Au cours des rendez-vous et des rencontres entre le maire et Alice, chargée de lui fournir des fiches thématiques censées le stimuler intellectuellement (la première – très drôle – étant focalisée sur la modestie), se noue une relation particulière. Entre les deux protagonistes l’une inexpérimentée, sans véritable vocation politique mais érudite, l’autre, homme d’engagement, rincé par trente années de mandat et de vadrouille, le lien se fait tendre, respectueux, amical. Les potions d’Alice inspirées, riches de mots et de concepts philosophiques ravivent, doucement, la foi politique – et au-delà – l’allant et l’énergie de Paul.

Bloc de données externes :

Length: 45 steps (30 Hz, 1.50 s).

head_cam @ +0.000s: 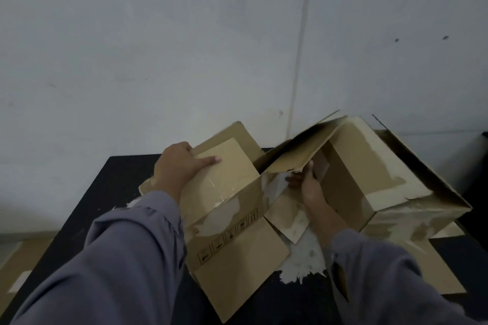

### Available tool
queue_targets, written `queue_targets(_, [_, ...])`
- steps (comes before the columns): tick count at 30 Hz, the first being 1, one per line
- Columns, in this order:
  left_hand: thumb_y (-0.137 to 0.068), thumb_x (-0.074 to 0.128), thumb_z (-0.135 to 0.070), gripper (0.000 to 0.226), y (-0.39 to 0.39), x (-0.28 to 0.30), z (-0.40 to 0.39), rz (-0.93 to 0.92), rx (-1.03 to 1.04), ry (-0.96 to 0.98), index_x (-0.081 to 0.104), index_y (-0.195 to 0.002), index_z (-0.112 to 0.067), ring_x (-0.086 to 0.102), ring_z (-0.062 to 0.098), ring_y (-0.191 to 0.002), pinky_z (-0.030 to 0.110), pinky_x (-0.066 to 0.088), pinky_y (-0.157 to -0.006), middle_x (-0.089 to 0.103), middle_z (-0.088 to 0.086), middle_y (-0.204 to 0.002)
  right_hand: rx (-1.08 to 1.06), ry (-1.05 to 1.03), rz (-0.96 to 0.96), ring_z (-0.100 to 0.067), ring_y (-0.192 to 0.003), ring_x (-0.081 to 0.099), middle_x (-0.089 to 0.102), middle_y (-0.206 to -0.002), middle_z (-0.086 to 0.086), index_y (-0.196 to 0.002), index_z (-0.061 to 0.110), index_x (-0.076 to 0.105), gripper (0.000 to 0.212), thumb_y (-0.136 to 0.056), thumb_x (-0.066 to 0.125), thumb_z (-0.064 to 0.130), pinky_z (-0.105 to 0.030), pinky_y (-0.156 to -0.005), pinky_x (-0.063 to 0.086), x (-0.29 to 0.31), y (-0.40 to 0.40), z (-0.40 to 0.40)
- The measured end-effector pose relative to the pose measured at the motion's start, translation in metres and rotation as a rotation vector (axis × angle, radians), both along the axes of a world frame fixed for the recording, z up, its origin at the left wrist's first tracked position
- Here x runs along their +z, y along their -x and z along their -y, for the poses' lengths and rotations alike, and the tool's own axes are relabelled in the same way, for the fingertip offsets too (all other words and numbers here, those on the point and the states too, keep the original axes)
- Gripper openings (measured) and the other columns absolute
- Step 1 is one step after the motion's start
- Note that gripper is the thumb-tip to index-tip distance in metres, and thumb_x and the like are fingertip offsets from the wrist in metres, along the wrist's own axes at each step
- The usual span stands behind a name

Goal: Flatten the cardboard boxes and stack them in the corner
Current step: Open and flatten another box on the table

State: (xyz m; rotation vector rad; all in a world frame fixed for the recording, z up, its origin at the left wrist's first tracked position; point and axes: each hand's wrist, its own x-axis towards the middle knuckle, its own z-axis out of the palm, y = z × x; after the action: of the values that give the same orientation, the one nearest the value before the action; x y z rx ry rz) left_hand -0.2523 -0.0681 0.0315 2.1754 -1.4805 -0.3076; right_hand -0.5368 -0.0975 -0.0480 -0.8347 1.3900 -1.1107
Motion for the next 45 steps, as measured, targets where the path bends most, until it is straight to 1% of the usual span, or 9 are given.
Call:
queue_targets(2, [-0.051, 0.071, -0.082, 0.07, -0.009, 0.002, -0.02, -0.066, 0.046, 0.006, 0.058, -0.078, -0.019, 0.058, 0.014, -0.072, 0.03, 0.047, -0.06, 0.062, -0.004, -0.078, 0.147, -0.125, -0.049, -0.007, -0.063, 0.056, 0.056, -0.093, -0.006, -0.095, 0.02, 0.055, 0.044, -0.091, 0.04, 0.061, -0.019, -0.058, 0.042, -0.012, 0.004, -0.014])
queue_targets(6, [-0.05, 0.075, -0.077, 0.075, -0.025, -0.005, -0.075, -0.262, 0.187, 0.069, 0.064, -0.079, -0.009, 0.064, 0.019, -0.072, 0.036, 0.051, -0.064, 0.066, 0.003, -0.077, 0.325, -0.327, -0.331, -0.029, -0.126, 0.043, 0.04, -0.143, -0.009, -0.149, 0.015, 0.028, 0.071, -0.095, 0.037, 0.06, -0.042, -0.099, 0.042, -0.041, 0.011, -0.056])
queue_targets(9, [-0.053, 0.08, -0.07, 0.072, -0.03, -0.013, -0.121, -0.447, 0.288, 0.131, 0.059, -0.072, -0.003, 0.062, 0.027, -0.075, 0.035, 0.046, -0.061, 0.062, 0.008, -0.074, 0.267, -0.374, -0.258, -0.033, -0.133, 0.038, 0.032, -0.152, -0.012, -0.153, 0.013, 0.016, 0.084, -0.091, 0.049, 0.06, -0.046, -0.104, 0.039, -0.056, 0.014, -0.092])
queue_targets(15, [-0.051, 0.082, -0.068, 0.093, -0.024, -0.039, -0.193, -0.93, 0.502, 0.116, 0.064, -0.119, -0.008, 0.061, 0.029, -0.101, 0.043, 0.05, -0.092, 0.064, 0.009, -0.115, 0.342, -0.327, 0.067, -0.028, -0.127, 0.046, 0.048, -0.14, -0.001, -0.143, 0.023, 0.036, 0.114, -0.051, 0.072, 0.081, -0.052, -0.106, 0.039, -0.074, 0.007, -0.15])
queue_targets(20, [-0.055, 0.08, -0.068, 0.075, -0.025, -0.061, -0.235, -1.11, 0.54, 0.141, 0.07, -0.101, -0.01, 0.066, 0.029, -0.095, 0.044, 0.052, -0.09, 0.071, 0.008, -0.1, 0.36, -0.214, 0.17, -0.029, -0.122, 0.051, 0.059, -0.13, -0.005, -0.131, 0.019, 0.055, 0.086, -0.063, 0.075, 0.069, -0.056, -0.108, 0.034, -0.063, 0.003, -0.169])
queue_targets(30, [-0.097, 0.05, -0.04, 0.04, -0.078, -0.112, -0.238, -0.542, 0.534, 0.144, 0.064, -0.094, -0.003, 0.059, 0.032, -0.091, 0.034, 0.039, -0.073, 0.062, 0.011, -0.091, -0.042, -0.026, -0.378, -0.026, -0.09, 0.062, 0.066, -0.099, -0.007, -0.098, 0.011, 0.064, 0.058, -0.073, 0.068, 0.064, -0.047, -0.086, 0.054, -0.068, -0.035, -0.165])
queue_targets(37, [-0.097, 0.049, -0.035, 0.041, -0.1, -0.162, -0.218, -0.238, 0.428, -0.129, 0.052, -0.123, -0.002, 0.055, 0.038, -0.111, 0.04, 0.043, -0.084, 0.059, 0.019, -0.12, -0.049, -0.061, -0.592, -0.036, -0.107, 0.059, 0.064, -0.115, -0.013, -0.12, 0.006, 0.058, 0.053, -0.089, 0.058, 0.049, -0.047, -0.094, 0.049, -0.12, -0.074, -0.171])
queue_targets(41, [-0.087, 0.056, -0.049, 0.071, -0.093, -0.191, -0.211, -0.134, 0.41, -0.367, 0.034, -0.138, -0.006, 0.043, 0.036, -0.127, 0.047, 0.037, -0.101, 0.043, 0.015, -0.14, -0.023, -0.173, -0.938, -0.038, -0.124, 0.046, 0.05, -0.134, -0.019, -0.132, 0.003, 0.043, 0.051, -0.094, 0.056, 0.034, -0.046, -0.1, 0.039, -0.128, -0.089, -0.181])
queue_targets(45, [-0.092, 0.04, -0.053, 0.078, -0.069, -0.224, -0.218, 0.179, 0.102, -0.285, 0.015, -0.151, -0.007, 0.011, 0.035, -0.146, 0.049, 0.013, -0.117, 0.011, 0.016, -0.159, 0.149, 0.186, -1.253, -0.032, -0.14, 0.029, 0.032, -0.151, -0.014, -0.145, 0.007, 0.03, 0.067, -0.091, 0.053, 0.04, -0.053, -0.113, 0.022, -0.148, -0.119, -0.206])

C’est l’autre grande réussite de ce film brillamment écrit et mis en scène que de placer sur un pied d’égalité, deux générations, deux personnages, différents et semblables, l’une perdue dans les bouleversements existentiels d’une vie à peine commencée, l’autre lassé d’une carrière faite de promesses non tenues. Au centre de ces échanges entremêlés, où chacun est à la fois maître et élève, parent et enfant, (la géniale) Anaïs Demoustier et Fabrice Luchini, émouvant et rarement vu en si grande retenue, excellent. Chacun pétri de doutes, s’apprend mutuellement pour se connaître un peu mieux soi-même et ainsi croire au lendemain.
Alice et le maire de Nicolas Pariser (Fra., 1h43, 2019) avec Anaïs Demoustier et Fabrice Luchini.